Entries shown:
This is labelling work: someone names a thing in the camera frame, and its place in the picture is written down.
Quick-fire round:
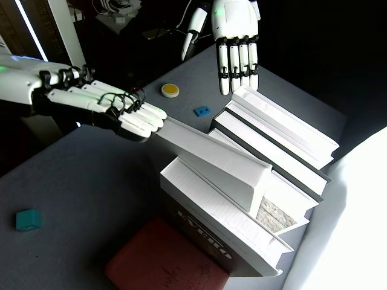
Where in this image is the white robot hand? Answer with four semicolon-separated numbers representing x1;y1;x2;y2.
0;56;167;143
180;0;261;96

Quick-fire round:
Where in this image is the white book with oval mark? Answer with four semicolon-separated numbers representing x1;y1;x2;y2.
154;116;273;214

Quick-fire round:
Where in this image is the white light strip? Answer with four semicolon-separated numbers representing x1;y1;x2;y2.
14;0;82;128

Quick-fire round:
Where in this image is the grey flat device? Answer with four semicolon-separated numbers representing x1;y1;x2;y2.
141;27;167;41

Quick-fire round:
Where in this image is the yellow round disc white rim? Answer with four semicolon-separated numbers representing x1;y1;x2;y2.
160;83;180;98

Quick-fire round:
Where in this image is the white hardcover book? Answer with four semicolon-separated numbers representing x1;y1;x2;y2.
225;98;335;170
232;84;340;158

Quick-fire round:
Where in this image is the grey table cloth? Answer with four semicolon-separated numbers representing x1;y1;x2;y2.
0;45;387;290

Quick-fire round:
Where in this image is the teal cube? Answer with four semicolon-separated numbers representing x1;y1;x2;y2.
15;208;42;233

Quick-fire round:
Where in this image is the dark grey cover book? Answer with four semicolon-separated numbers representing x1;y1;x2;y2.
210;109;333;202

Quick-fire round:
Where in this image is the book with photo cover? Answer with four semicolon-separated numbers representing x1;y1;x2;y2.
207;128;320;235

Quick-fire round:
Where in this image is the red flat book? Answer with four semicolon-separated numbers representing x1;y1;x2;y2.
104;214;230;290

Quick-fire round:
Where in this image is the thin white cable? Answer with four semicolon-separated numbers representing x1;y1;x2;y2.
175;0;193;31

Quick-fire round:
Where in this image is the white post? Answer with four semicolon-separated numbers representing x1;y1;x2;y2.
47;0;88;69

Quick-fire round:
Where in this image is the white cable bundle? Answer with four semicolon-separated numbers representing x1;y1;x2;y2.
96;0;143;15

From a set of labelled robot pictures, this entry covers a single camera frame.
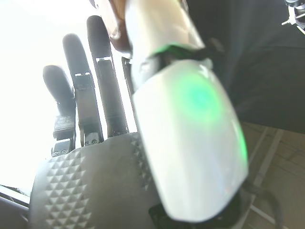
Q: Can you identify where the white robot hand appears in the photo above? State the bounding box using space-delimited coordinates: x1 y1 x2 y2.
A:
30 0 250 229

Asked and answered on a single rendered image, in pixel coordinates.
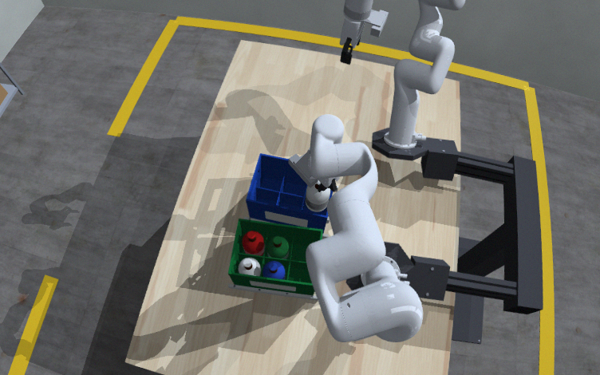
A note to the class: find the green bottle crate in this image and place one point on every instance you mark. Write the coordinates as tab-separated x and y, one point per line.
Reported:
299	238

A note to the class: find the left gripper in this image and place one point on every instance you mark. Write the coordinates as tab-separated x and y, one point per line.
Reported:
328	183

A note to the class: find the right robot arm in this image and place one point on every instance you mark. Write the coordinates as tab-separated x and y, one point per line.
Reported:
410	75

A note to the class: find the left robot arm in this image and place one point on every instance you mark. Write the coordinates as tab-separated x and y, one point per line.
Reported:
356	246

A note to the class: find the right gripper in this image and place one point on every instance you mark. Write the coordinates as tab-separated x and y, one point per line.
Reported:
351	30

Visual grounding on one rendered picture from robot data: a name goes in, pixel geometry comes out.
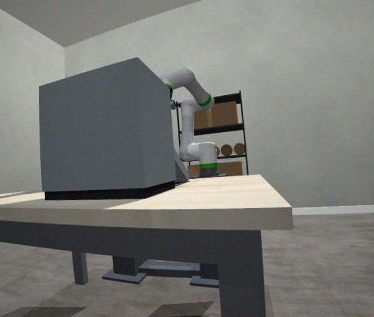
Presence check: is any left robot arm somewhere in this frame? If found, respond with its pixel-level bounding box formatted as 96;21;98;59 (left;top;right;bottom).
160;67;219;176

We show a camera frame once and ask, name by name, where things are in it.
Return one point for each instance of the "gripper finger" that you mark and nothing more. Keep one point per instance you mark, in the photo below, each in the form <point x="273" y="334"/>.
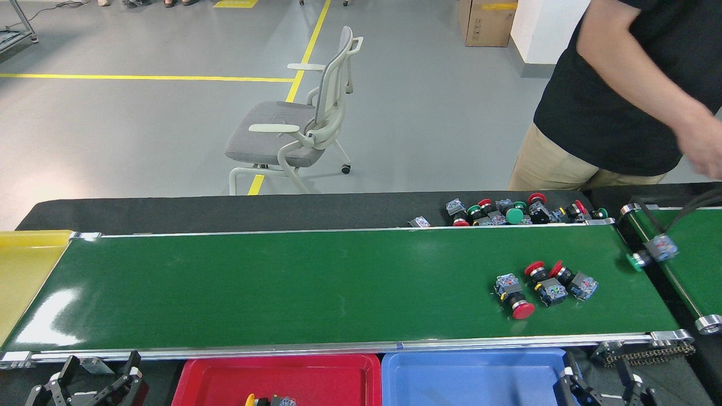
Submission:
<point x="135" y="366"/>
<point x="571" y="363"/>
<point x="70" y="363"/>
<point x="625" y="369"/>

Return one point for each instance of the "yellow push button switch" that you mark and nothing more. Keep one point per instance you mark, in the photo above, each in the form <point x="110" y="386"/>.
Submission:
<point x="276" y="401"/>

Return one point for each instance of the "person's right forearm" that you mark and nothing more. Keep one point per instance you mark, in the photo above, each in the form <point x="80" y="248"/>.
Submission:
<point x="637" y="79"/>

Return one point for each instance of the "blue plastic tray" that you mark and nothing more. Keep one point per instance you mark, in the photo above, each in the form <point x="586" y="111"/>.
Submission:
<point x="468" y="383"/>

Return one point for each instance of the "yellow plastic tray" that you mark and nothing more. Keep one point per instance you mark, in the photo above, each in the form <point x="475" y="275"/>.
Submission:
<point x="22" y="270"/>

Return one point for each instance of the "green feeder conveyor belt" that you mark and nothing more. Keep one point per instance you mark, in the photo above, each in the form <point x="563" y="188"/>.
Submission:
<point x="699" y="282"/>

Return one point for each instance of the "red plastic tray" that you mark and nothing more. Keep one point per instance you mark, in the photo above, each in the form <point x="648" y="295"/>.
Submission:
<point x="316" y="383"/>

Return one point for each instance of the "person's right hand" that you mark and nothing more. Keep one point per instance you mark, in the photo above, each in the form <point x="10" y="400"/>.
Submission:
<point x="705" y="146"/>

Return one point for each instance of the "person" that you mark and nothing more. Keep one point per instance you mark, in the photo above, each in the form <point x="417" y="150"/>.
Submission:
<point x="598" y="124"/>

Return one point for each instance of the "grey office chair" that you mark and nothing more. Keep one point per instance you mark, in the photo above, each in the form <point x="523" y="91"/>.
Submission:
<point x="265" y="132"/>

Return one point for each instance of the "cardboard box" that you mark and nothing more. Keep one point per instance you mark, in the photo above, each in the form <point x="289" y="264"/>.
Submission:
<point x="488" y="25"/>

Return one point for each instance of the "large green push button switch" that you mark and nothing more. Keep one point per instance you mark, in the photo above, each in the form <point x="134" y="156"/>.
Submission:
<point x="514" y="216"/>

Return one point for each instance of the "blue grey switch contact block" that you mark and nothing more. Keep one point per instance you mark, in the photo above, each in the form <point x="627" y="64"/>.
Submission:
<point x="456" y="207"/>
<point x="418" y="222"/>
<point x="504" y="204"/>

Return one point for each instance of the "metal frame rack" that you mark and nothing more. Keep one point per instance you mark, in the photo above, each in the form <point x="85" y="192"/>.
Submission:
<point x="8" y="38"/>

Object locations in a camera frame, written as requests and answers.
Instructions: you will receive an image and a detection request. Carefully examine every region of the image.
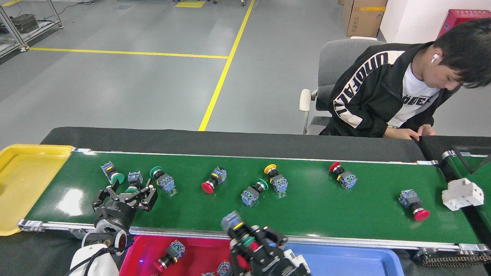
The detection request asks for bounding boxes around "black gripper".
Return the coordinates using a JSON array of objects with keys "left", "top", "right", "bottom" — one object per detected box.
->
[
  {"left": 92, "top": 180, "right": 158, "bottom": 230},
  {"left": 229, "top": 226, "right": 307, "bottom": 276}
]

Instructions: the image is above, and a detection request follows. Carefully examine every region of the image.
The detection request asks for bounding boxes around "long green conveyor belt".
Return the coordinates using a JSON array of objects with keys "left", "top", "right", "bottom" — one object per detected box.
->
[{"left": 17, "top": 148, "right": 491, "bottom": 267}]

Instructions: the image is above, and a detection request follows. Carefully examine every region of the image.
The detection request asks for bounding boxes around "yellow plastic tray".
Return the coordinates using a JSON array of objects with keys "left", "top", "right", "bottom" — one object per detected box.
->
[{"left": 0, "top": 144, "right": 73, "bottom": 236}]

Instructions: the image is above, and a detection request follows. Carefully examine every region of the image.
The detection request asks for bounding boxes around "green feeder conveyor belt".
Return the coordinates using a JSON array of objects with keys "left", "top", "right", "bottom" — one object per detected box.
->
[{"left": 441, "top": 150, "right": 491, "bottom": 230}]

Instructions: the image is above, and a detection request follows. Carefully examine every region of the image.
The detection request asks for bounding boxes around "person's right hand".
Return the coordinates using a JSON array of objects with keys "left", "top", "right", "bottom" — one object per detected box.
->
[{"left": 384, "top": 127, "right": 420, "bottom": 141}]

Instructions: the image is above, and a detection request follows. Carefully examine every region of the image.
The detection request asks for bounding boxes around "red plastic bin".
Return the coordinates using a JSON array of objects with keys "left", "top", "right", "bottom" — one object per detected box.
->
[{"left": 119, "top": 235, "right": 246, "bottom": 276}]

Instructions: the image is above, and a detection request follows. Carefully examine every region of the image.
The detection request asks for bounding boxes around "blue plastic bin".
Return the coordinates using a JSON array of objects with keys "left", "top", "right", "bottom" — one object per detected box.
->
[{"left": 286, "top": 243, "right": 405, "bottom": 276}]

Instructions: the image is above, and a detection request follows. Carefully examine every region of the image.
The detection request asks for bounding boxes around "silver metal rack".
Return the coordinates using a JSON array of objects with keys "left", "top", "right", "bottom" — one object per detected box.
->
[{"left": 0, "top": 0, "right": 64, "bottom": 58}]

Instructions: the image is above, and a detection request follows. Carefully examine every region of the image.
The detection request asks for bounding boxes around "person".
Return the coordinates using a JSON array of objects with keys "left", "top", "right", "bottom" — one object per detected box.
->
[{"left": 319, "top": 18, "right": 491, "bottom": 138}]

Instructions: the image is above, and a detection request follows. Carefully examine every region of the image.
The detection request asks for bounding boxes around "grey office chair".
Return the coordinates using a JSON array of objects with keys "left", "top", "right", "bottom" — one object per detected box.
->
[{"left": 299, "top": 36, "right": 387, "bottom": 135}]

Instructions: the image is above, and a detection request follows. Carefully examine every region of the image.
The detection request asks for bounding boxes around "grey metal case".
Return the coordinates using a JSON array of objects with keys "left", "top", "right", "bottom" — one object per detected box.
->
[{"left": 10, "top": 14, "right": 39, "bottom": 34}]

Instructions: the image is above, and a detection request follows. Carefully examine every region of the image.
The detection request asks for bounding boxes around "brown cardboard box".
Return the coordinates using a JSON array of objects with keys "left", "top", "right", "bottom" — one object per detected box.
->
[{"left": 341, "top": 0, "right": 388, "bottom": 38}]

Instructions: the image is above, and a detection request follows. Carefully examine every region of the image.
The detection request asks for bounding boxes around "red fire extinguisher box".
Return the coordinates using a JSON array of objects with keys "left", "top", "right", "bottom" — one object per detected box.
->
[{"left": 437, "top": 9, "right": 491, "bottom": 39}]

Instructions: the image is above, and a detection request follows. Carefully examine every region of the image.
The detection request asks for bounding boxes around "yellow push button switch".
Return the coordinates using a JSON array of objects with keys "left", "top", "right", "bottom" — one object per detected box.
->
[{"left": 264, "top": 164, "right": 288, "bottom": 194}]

What you will do: Return each line from the material that includes the string "place".

Reply:
This is labelling work: someone names a thing in the camera frame, and its place in the picture is written down.
A note to the class: find the green bottle crate in this image and place one point on every instance you mark. Write the coordinates as tab-separated x and y, one point per line.
A note to the class: find the left gripper in this image and place one point on every instance you mark. Write the coordinates as tab-separated x and y, one point per line.
A note to the class: find the right robot arm in this image and place one point on every instance you mark. Write the coordinates as tab-separated x and y, one point per line.
A note to the class: find the left robot arm in this image and place one point on every instance you mark. Write the coordinates as tab-separated x and y, one point per line.
A note to the class: find the right gripper in this image and place one point on every instance you mark. Write the coordinates as tab-separated x and y, one point per line.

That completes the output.